▸ DIRECTIONS FOR THIS TASK:
Reproduce the entries that follow precisely, setting aside any images.

Records from a data collection:

*** Begin section ***

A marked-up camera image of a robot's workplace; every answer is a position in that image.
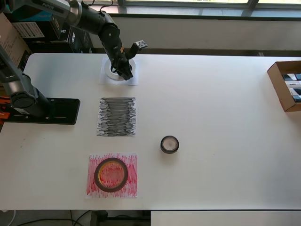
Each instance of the window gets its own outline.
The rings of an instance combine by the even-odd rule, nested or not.
[[[94,5],[105,5],[111,0],[95,0]],[[190,7],[190,8],[234,8],[234,9],[301,9],[301,0],[113,0],[121,6]]]
[[[301,4],[301,0],[259,0],[264,4]]]

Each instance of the floor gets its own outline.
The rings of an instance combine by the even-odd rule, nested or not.
[[[86,212],[86,210],[72,210],[73,219],[77,219],[81,214]],[[0,226],[7,226],[14,212],[12,210],[3,213],[0,211]],[[69,210],[17,210],[16,217],[13,223],[10,226],[16,226],[18,224],[22,224],[28,221],[33,221],[37,219],[43,218],[68,218],[70,219],[70,211]],[[84,226],[90,226],[91,213],[87,213],[85,216],[81,218],[79,221]],[[71,226],[71,221],[42,221],[36,222],[32,224],[28,224],[28,226]]]
[[[86,210],[72,210],[73,219],[77,219]],[[79,221],[83,226],[151,226],[150,211],[135,210],[107,210],[108,218],[96,224],[95,217],[100,216],[99,211],[87,213]],[[14,212],[4,213],[0,211],[0,226],[8,226]],[[67,218],[70,219],[69,210],[17,210],[16,217],[10,226],[43,219],[43,218]],[[28,224],[28,226],[71,226],[71,221],[42,221]]]

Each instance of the black box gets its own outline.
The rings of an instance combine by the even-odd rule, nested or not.
[[[87,32],[63,24],[59,40],[50,42],[29,42],[34,53],[93,53],[93,44]]]
[[[29,6],[5,16],[26,42],[58,40],[64,23],[61,17]]]

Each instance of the black mounting plate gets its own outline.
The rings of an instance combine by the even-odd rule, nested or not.
[[[76,123],[79,112],[80,101],[78,99],[66,98],[47,98],[51,103],[52,113],[43,117],[37,118],[26,114],[21,114],[10,104],[6,105],[5,112],[9,112],[8,119],[3,119],[4,122],[20,122],[20,123],[37,123],[37,124],[62,124],[74,125]]]

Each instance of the red scribbled paper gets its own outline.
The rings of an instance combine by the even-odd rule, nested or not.
[[[126,185],[116,192],[104,192],[100,190],[95,181],[94,173],[97,166],[105,159],[118,158],[127,166],[128,178]],[[137,155],[135,153],[110,153],[103,155],[91,155],[89,159],[88,180],[86,194],[88,198],[107,198],[107,197],[137,197]]]

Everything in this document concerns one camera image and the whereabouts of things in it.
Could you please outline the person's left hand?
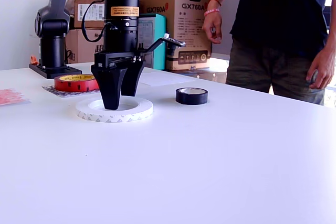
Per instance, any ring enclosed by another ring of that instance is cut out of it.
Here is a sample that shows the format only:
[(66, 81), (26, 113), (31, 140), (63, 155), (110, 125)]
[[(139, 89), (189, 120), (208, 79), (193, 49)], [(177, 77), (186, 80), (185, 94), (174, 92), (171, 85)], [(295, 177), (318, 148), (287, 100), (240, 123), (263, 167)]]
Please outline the person's left hand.
[(335, 48), (325, 46), (314, 58), (308, 73), (307, 81), (310, 81), (315, 71), (317, 71), (316, 79), (309, 87), (311, 89), (325, 89), (331, 82), (334, 75), (335, 65)]

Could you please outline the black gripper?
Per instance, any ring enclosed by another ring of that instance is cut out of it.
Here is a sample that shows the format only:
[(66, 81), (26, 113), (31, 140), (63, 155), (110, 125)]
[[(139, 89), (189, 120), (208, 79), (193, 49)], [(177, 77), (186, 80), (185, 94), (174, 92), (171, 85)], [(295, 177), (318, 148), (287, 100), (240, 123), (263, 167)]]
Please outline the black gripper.
[(117, 110), (120, 92), (123, 96), (136, 95), (144, 61), (138, 52), (137, 19), (112, 19), (106, 26), (104, 48), (94, 55), (91, 72), (99, 86), (104, 108)]

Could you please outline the person's right hand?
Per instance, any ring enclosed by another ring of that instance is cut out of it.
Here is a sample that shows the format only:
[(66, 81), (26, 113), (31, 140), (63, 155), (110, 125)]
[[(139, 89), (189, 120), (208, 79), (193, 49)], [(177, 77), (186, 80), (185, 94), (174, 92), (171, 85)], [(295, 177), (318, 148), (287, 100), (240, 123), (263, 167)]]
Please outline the person's right hand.
[(210, 13), (205, 16), (203, 30), (209, 41), (220, 44), (222, 41), (222, 18), (218, 12)]

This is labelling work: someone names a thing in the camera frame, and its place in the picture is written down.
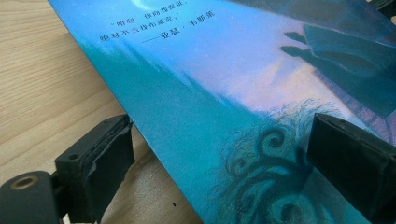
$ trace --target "book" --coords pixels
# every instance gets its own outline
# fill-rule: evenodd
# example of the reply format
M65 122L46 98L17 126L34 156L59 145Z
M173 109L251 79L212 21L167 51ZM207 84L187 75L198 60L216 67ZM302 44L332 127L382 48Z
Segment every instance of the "book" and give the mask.
M396 144L396 27L361 0L49 0L205 223L365 223L315 113Z

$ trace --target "blue book cover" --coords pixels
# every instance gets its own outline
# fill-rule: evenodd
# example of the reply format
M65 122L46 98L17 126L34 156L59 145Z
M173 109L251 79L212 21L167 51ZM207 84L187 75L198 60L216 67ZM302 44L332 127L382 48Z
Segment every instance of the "blue book cover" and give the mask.
M396 144L396 26L362 0L49 0L205 223L365 223L313 115Z

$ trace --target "illustrated cover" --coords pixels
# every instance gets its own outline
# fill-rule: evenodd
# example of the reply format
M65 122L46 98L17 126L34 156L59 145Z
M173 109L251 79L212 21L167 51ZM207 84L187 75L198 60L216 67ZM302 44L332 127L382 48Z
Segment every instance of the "illustrated cover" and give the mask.
M205 223L365 223L316 112L396 144L396 27L363 0L49 0Z

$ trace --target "wood grain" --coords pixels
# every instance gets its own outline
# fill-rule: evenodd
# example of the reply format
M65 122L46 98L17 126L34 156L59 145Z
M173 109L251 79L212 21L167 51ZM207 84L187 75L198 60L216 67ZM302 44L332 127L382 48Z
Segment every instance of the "wood grain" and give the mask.
M0 184L54 172L54 159L98 122L124 113L43 0L0 2ZM137 163L103 223L200 223L137 130Z

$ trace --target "wooden table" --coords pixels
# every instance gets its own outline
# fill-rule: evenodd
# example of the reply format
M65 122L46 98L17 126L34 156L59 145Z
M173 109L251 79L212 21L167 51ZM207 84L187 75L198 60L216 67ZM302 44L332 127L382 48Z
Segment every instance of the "wooden table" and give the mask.
M45 0L0 2L0 77L0 184L54 172L58 155L124 113ZM137 162L103 223L201 222L136 129L133 139Z

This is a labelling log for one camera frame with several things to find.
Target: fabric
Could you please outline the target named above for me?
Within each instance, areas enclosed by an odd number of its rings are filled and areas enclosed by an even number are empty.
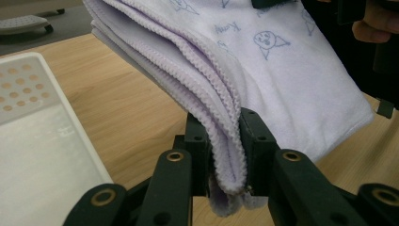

*** End section ***

▸ WRITTEN SOLUTION:
A marked-up camera image of a robot's workplace; every answer is a position in that image.
Each instance of the window gets its own outline.
The rings of an instance combine by the even-odd rule, nested or not.
[[[94,5],[105,5],[111,0],[95,0]],[[190,7],[190,8],[234,8],[234,9],[301,9],[301,0],[113,0],[121,6]]]
[[[301,4],[301,0],[259,0],[264,4]]]

Each instance of the floor gets its own outline.
The rings of an instance combine by the even-odd rule, nested or not.
[[[86,212],[86,210],[72,210],[73,219],[77,219],[81,214]],[[0,226],[7,226],[14,212],[12,210],[3,213],[0,211]],[[69,210],[17,210],[16,217],[13,223],[10,226],[16,226],[18,224],[22,224],[28,221],[33,221],[37,219],[43,218],[68,218],[70,219],[70,211]],[[84,226],[90,226],[91,213],[87,213],[85,216],[81,218],[79,221]],[[71,226],[71,221],[42,221],[36,222],[32,224],[28,224],[28,226]]]
[[[86,210],[72,210],[73,219],[77,219]],[[79,221],[83,226],[151,226],[150,211],[135,210],[107,210],[108,218],[96,224],[95,217],[100,216],[99,211],[87,213]],[[14,212],[4,213],[0,211],[0,226],[8,226]],[[67,218],[70,219],[69,210],[17,210],[16,217],[10,226],[43,219],[43,218]],[[28,224],[28,226],[71,226],[71,221],[42,221]]]

Each instance of the black box gets its own outline.
The rings of an instance combine by the even-odd rule, nested or not.
[[[87,32],[63,24],[59,40],[50,42],[29,42],[34,53],[93,53],[93,44]]]
[[[29,6],[5,16],[26,42],[58,40],[64,23],[61,17]]]

Each instance of the black mounting plate gets its own outline.
The rings of an instance combine by the even-odd rule, nested or not.
[[[76,123],[79,112],[80,101],[78,99],[66,98],[47,98],[51,103],[52,113],[43,117],[37,118],[26,114],[21,114],[10,104],[6,105],[5,112],[9,112],[8,119],[3,119],[4,122],[20,122],[20,123],[37,123],[37,124],[62,124],[74,125]]]

Each instance of the red scribbled paper gets its own outline.
The rings of an instance combine by the even-odd rule, nested or not.
[[[126,185],[116,192],[104,192],[100,190],[95,181],[94,173],[97,166],[105,159],[118,158],[127,166],[128,178]],[[137,155],[135,153],[110,153],[103,155],[91,155],[89,159],[88,180],[86,194],[88,198],[107,198],[107,197],[137,197]]]

Everything in this document concerns one camera image and the whereabouts of things in it.
Could you please outline the person's left hand?
Per instance, any ring enclosed by another ring of that instance is cut out of it.
Here is a sample that shows the format only:
[(66, 81), (26, 113), (31, 140), (63, 155), (110, 125)]
[[(139, 89), (189, 120), (208, 79), (193, 49)], [(177, 77), (186, 80), (185, 94), (174, 92), (171, 85)], [(295, 177), (318, 148), (287, 100), (240, 123), (263, 167)]]
Please outline the person's left hand.
[(335, 48), (325, 46), (314, 58), (308, 73), (307, 81), (310, 81), (315, 71), (317, 71), (316, 79), (309, 87), (311, 89), (325, 89), (331, 82), (334, 75), (335, 65)]

Could you please outline the black gripper?
Per instance, any ring enclosed by another ring of that instance is cut out of it.
Here is a sample that shows the format only:
[(66, 81), (26, 113), (31, 140), (63, 155), (110, 125)]
[[(139, 89), (189, 120), (208, 79), (193, 49)], [(177, 77), (186, 80), (185, 94), (174, 92), (171, 85)], [(295, 177), (318, 148), (287, 100), (240, 123), (263, 167)]]
Please outline the black gripper.
[(117, 110), (120, 92), (123, 96), (136, 95), (144, 61), (138, 52), (137, 19), (112, 19), (106, 26), (104, 48), (94, 55), (91, 72), (99, 86), (104, 108)]

Could you please outline the person's right hand?
Per instance, any ring enclosed by another ring of that instance is cut out of it.
Here is a sample that shows the format only:
[(66, 81), (26, 113), (31, 140), (63, 155), (110, 125)]
[[(139, 89), (189, 120), (208, 79), (193, 49)], [(177, 77), (186, 80), (185, 94), (174, 92), (171, 85)], [(295, 177), (318, 148), (287, 100), (240, 123), (263, 167)]]
Please outline the person's right hand.
[(210, 13), (205, 16), (203, 30), (209, 41), (220, 44), (222, 41), (222, 18), (218, 12)]

This is labelling work: someone names a thing in the camera frame, and its place in the picture is written down.
$ trace --target "book" --coords pixels
# every instance gets its own outline
# fill-rule: evenodd
# example of the reply format
M65 122L46 98L17 126L34 156L59 145Z
M173 109L251 79L212 21L167 51ZM207 84L187 75L198 60L216 67ZM302 44L332 127L382 48Z
Segment every instance of the "book" and give the mask.
M396 144L396 27L361 0L49 0L205 223L365 223L315 113Z

$ trace --target "blue book cover" --coords pixels
# every instance gets its own outline
# fill-rule: evenodd
# example of the reply format
M65 122L46 98L17 126L34 156L59 145Z
M173 109L251 79L212 21L167 51ZM207 84L187 75L198 60L216 67ZM302 44L332 127L382 48Z
Segment every instance of the "blue book cover" and give the mask.
M396 144L396 26L362 0L49 0L205 223L365 223L313 115Z

$ trace --target "illustrated cover" --coords pixels
# every instance gets its own outline
# fill-rule: evenodd
# example of the reply format
M65 122L46 98L17 126L34 156L59 145Z
M173 109L251 79L212 21L167 51ZM207 84L187 75L198 60L216 67ZM302 44L332 127L382 48Z
Segment every instance of the "illustrated cover" and give the mask.
M205 223L365 223L316 112L396 144L396 27L363 0L49 0Z

$ trace --target "wood grain" --coords pixels
# every instance gets its own outline
# fill-rule: evenodd
# example of the reply format
M65 122L46 98L17 126L34 156L59 145Z
M173 109L251 79L212 21L167 51ZM207 84L187 75L198 60L216 67ZM302 44L332 127L382 48Z
Segment every instance of the "wood grain" and give the mask.
M0 184L54 172L54 159L98 122L124 113L43 0L0 2ZM137 163L103 223L200 223L137 130Z

$ trace --target "wooden table" --coords pixels
# every instance gets its own outline
# fill-rule: evenodd
# example of the reply format
M65 122L46 98L17 126L34 156L59 145Z
M173 109L251 79L212 21L167 51ZM207 84L187 75L198 60L216 67ZM302 44L332 127L382 48Z
Segment every instance of the "wooden table" and give the mask.
M45 0L0 2L0 77L0 184L54 172L58 155L124 113ZM137 162L103 223L201 222L136 129L133 139Z

This is a labelling log for one camera frame with several things to find.
Target: fabric
Could you please outline the target named above for me?
Within each instance, areas enclosed by an odd number of its rings are filled and areas enclosed by an even number are empty.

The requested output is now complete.